Rawls put only one restriction on this otherwise free-wheeling exercise: The social engineers were to operate under what he called “The Veil of Ignorance”: None of them would know who they would be in the society they designed. Race, income, sexuality, education, immigration status, disability, age, religion, neighborhood … all would be luck of the draw. Over and over, participants from every social status and ideology designed worlds with deep, broad egalitarian structures to ensure that the least well-off, most marginalized person would be treated justly. After all, they might be that person.
But the animal kingdom itself suggests a better route to winning than crush-your-opponent competition: Cooperation. While some animals do eat and battle other animals, some the most successful species are not the strongest, but rather are the ones that work together in a sharing society. From ants to elephants, some animals in the wild organize to hunt together, build family and group homes, nurture and teach their young, share their available food throughout the community, and mourn their lost ones.
They even vote! The real “king of the jungle” is not a singular king but the group. In communal societies as varied as meerkats, baboons, and bees, such decisions as where to live and in which direction to forage are made by democratic consensus reached in a sort of caucus system. When several thousand honeybees, for example, split from a hive to form a new colony, they dispatch a few hundred scouts. One by one, the scouts report back, doing unique waggle dances that convey what each found. Gradually, scouts decide they like this or that site best and synchronize their waggles accordingly. Once the scouts are all doing the same dance, the whole swarm flies off together to settle into a new home. Interestingly, such decisions are based more on the merits of the case presented than whether the presenter is a dominant or subordinate member of the group.

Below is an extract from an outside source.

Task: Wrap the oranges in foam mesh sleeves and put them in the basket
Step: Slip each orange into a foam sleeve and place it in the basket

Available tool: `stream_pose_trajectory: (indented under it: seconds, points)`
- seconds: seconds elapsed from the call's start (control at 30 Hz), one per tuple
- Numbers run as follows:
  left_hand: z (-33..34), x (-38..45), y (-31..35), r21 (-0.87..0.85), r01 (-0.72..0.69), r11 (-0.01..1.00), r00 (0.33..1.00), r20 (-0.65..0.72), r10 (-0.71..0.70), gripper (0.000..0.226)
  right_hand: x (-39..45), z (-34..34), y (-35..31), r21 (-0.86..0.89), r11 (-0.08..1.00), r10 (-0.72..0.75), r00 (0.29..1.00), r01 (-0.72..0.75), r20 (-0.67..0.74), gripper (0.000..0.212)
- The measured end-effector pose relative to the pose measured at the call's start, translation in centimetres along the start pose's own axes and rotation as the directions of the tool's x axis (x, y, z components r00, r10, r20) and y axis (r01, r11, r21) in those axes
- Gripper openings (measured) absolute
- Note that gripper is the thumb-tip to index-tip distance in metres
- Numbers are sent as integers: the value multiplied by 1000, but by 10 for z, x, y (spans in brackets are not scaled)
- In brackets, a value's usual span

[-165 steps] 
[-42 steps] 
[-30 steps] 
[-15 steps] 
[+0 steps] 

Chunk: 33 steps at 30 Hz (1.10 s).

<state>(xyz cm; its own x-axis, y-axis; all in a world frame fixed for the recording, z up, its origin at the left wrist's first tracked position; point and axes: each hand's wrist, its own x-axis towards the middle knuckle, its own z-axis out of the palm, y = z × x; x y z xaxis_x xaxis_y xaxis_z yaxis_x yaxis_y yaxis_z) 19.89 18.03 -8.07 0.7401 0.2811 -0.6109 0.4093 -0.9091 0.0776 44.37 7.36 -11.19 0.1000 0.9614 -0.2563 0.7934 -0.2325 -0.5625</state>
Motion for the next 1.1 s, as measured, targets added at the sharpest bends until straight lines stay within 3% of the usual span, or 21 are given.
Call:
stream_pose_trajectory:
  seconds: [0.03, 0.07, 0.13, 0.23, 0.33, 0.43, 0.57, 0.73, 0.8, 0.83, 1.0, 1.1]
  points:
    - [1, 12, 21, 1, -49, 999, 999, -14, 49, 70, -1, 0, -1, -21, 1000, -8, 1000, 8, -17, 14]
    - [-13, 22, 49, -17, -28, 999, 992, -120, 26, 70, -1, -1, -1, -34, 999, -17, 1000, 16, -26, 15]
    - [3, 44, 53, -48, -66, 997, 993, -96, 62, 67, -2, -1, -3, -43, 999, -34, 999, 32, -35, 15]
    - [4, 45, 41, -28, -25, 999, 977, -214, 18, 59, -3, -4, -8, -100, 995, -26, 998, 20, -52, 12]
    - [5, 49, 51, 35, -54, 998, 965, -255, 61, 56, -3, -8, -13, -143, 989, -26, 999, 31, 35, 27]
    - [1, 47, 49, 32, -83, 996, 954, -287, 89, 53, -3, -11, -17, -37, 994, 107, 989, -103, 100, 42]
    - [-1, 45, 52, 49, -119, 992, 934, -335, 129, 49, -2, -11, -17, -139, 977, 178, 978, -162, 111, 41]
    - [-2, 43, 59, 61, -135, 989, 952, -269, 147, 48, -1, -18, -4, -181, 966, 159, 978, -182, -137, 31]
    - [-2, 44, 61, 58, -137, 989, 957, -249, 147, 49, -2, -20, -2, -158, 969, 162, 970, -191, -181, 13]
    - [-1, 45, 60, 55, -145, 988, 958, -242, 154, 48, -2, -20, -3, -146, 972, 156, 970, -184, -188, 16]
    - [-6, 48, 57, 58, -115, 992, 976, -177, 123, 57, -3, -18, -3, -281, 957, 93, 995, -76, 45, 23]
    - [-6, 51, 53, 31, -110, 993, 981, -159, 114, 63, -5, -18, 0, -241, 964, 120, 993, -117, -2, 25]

Despite intervening centuries of indoctrination by ideological Scrooge-ists, property supremacists, and corporate plutocrats, this deep egalitarian impulse remains ingrained in people’s ethical DNA. Some numbers:
- In a blind survey that presented a choice of living in a countries with high income inequality (USA) or one with modest inequality (Sweden), 92% of Americans–including a similar majority of Republicans and the rich–preferred Sweden.
- 75% of Americans told pollsters in October that they’d support paying higher income taxes if the money went to healthcare, education, welfare, and infrastructure. (68% said the tax system must be overhauled to make the richest pay more.)
- Contrary to right-wing theology, only 33% of people say the rich deserve their bonanzas because they work harder than the rest of us, while 65% say the good fortunes of the rich are due to special advantages they get in life. (Likewise, 71% say people are poor because they’ve faced more obstacles than others, with only 26% blaming the poor for not working hard enough.)
- While Trumpeteers spread fear and loathing that America is fast becoming a non-white majority population, 64% of people say it doesn’t matter. And the percentage that thinks it’s a good thing has jumped from 14% in 2016 to 24% today.
Lord of the Flies, revisited
Many of us Lowdowners read William Golding’s Lord of the Flies in high school–and it’s still being taught. The 1954 novel depicts the gradual decent into barbaric darkness by a group of English schoolboys shipwrecked on a small deserted island. Its portrayal of innate human depravity was hailed at the time for its unblinking “realism.” Only… it was total bullshit.
In his superb 2019 work Humankind: A Hopeful History, Dutch historian Rutger Bregman documents that Golding had no knowledge of behavioral science and was hardly an impartial judge of children’s propensities. Rather, he was an alcoholic prone to depression who beat his own kids. “I have always understood the Nazis,” Goldman once said, “because I am of that sort by nature.” So, he made up the story, and it wasn’t about children’s dark nature, but his own.
After learning about the man behind the tale, Bregman became curious about what would really happen if kids were left alone on an island. He kept poking into everything from scientific studies to news reports, and–amazingly–finally unearthed an actual incident of shipwrecked children: In 1965, six bored schoolboys from Tonga, 13-16 years old, took a small fishing boat out on a lark, but they were caught in a sudden storm and blown far from home. Their boat’s mast and rudder broke, and they drifted for days before washing up on a desolate rocky islet, where they were stranded for more than a year.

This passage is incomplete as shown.